La Gaceta Mexicana
- Type: Semi-monthly
- Founder: José Sarabia
- Founded: 1927
- Language: Spanish
- City: Houston, Texas
- Country: United States

= La Gaceta Mexicana =

Spanish language newspaper

La Gaceta Mexicana was a free, twice-monthly Spanish-language newspaper published in Houston, Texas. It was one of the earliest Mexican-American newspapers in Houston.

La Gaceta Mexicana attempted to foster a communal Mexican identity in its readers. Through editorials and special sections, editor José Sarabia argued for readers to support Mexican-owned businesses and teach their children Mexican history. La Gaceta also functioned as a cultural resource, providing calendars of events, recipes, book excerpts, and updates about Mexican entertainers.

== History ==
José Sarabia founded the paper in 1927. The first issue was released on February 15, 1927. Part of a family of entrepreneurs, José printed the paper at the Sarabia family print shop. Sarabia siblings Socorro, Felipe, and Jesus joined José as co-owners of the paper. José's tenure as editor was brief—by the middle of 1928 he had hired Luis Yañez to take over the role. However, José would continue to write the paper's editorials until the paper's close.

Sarabia's editorials centered around creating a unified Mexican identity. Like many Mexican residents of Houston at the time, Sarabia ended up in the United States due to political exile. Many of his editorials assumed that Mexicans living in the United States would inevitably return to Mexico. He argued that Mexicans living in the U.S. needed to maintain their connections to their homeland, criticizing those who he believed had "Americanized" themselves and their children.

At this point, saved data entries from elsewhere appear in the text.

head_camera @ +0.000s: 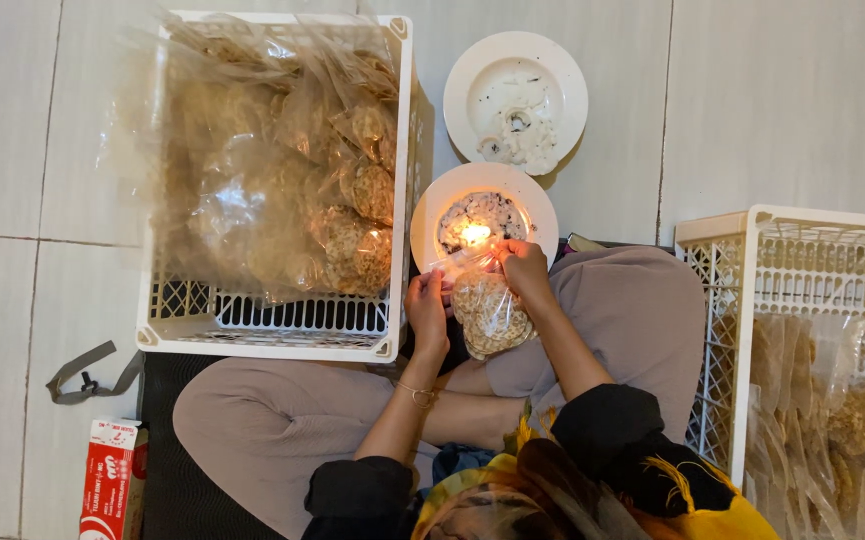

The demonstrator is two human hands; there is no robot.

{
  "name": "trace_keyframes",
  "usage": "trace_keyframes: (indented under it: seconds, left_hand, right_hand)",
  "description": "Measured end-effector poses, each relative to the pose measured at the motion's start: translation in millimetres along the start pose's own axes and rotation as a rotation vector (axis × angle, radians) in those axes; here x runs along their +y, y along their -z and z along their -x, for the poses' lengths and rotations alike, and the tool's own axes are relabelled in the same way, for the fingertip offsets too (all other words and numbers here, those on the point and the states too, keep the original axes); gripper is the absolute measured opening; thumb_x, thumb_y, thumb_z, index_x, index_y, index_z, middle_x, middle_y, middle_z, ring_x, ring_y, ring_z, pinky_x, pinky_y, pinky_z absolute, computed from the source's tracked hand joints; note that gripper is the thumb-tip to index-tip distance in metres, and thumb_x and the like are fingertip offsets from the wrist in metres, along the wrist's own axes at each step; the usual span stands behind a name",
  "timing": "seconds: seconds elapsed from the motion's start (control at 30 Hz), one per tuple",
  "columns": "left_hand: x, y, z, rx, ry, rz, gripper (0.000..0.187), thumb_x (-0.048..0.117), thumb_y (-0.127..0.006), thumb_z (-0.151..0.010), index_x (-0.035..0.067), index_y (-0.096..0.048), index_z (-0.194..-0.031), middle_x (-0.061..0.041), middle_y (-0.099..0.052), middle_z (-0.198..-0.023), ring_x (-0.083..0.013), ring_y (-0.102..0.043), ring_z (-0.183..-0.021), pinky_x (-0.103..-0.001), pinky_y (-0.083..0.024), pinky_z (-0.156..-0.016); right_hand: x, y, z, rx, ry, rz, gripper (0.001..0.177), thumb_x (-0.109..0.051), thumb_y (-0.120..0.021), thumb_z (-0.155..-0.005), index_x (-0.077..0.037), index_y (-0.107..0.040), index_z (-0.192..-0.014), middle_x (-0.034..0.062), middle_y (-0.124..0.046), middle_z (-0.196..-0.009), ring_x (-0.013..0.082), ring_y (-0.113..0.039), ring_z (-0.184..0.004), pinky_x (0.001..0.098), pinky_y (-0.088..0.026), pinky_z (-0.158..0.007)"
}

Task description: The person seals small plastic bags containing snacks by applying heat from a candle flame.

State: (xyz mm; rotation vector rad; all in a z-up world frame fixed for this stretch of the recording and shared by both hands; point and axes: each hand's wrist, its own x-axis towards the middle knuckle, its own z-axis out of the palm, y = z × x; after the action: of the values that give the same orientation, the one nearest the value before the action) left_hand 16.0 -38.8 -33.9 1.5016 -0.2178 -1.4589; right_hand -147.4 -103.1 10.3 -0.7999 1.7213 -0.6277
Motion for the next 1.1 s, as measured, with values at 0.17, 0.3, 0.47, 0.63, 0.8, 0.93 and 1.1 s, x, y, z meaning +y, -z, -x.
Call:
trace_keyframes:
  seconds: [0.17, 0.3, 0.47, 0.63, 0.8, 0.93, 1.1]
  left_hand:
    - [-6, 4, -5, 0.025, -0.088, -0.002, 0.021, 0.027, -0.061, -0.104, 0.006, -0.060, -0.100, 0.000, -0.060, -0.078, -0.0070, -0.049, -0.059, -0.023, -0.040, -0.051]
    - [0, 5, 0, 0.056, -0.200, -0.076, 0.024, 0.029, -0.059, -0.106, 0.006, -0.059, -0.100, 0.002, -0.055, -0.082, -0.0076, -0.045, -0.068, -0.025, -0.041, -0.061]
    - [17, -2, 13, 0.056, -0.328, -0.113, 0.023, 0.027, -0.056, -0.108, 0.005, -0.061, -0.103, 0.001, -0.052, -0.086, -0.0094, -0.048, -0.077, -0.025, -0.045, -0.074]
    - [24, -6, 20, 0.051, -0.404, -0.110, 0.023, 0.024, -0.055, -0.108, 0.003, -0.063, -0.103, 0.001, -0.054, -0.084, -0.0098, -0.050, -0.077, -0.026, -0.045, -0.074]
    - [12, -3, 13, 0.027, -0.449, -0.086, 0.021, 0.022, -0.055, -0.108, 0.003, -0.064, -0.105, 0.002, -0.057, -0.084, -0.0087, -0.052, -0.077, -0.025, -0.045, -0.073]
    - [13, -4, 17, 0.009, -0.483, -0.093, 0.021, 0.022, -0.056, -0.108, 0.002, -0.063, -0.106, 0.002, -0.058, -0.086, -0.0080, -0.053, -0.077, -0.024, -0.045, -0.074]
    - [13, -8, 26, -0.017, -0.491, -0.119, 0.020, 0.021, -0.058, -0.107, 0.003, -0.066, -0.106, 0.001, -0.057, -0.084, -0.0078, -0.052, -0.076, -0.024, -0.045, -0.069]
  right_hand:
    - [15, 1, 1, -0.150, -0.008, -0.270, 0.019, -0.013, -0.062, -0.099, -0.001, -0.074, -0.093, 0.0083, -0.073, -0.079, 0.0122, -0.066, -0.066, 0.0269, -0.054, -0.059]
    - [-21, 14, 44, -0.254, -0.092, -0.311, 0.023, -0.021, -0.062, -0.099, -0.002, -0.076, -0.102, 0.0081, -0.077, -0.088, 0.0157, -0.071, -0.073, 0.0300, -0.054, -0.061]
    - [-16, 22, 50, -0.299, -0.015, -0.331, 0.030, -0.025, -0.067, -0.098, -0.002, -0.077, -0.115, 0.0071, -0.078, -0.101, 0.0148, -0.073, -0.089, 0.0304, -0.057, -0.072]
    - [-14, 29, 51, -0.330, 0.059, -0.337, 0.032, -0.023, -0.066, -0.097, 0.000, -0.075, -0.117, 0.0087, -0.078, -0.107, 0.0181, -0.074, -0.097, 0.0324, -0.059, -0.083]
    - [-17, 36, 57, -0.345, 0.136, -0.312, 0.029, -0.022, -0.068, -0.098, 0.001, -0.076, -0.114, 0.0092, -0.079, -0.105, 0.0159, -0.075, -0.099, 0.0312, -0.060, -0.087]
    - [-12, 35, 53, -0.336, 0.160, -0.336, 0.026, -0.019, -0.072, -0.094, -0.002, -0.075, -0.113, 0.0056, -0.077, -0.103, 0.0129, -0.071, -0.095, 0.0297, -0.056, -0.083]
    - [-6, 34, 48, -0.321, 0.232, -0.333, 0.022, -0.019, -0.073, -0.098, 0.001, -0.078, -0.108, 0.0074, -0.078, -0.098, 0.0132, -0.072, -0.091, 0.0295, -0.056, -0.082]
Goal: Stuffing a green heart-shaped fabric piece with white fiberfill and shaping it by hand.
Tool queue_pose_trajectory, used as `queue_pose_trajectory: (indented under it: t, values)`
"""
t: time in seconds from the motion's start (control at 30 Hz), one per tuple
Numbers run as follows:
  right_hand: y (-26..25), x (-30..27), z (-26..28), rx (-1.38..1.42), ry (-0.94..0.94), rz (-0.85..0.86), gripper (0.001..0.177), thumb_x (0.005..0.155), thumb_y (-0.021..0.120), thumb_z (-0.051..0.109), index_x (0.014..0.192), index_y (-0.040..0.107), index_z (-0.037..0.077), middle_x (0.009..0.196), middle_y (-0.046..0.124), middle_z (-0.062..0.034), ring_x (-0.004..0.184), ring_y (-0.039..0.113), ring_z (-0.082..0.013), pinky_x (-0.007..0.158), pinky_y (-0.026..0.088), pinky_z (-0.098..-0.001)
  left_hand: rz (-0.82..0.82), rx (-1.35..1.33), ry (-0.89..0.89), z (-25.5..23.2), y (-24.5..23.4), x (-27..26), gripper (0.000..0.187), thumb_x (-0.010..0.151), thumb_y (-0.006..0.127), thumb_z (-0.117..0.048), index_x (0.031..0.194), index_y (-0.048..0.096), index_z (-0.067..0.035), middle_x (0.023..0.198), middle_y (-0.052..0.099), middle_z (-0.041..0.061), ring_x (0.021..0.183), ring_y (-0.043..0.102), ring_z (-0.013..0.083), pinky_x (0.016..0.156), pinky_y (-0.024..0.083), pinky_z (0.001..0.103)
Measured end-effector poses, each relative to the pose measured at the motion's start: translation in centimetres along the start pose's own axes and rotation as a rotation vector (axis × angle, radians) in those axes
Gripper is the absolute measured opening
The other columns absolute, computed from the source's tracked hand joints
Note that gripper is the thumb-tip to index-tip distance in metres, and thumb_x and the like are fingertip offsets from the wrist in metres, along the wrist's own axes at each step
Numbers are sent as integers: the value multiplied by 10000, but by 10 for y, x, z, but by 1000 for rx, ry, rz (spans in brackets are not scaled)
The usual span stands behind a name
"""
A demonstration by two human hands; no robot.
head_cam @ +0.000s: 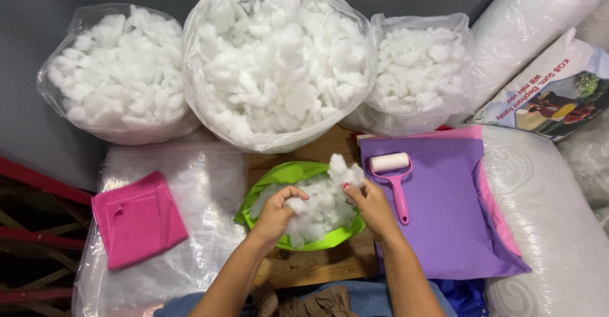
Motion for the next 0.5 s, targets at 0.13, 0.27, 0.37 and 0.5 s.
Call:
queue_pose_trajectory:
  t: [0.13, 0.27, 0.37, 0.5]
  values:
    - [24, -19, 15, 253, 251, 138, 468, 937, 689, 224, 1371, 635, 56, 1264, 707, -109, 1154, 647, -211, 1082, 457, -519, 80, 14, 65, 5, 3, 1, 242, 771, 647, 62, 981, 731, -24, 883, 702, 60, 797, 632, 125, 683, 538, 264]
    - [51, -33, 15, 402, 391, 242, 474, 898, 727, 187, 1342, 635, 48, 1211, 715, -113, 1046, 697, -237, 948, 568, -454, 156, 14, 109, -3, 14, -7, 220, 759, 722, 72, 956, 715, -26, 920, 719, 59, 846, 648, 121, 713, 537, 257]
    - [49, -23, -1, 352, 298, 182, 386, 862, 788, 149, 1232, 718, 61, 1092, 760, -73, 960, 736, -196, 899, 595, -410, 125, -6, 140, -36, 20, -23, 280, 755, 742, 85, 1007, 694, -29, 1088, 690, 77, 934, 652, 146, 724, 560, 250]
    - [31, -11, 7, 247, 135, 65, 349, 830, 813, 95, 1167, 747, 33, 1003, 751, -98, 893, 741, -210, 837, 608, -404, -138, 26, 33, -39, -3, -21, 422, 820, 660, 52, 1225, 641, -68, 1238, 583, 73, 1029, 628, 196, 810, 599, 286]
Point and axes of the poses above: each hand's wrist, its own x-axis towards the middle knuckle, its own y-axis out of the palm, z = x × y, the point moved 2 cm from there along x, towards the middle knuckle
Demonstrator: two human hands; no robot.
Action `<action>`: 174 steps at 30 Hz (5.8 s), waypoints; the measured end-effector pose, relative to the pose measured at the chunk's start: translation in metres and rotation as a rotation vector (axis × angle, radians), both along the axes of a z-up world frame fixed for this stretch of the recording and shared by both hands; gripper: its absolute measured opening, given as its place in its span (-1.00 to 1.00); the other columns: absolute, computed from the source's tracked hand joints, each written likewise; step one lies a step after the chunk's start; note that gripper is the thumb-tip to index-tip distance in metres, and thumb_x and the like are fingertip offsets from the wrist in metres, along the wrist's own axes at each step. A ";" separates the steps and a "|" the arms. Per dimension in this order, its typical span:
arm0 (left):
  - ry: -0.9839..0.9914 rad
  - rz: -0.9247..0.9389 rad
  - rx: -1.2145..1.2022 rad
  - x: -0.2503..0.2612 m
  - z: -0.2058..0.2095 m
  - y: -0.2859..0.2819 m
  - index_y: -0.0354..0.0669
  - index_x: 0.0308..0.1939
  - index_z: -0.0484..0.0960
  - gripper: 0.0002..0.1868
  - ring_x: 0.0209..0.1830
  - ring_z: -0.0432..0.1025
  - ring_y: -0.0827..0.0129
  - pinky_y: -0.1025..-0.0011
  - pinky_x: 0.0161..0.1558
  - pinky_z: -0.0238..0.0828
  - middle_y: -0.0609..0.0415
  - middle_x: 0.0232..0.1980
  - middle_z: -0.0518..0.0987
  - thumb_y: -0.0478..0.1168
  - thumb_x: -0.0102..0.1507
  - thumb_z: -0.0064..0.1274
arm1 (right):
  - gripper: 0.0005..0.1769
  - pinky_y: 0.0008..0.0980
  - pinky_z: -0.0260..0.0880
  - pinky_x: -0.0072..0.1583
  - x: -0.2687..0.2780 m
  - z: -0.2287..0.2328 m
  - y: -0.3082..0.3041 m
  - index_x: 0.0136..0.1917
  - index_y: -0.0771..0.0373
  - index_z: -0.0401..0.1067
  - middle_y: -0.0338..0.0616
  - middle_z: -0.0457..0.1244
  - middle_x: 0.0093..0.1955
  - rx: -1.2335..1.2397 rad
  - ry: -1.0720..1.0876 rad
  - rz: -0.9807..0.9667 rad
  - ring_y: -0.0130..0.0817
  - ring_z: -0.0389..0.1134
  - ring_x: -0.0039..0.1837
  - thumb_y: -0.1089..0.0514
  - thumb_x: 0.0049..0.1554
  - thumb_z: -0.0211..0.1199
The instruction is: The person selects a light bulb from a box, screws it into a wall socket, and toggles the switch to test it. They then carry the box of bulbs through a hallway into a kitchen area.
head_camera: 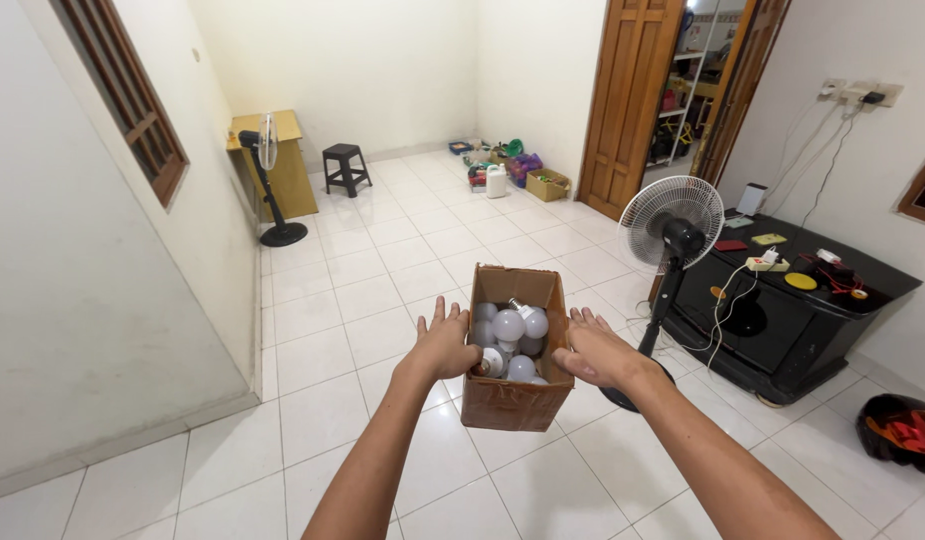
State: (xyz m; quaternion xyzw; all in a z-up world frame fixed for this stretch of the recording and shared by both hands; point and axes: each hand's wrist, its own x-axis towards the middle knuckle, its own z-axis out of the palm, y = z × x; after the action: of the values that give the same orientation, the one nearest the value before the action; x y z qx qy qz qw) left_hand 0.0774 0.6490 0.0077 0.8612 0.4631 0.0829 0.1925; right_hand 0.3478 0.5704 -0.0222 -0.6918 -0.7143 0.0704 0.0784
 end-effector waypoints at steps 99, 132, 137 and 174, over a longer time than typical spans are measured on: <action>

The paper was funded through paid advertisements of local businesses, including businesses that were not Mexican-owned, so long as they met the paper's criteria of being respectful and welcoming to Mexican customers. When advertisements didn't completely cover the cost of the paper, José Sarabia personally covered the shortfall. However, the Great Depression, cut deeper into advertisement revenue, forcing the paper to end publication.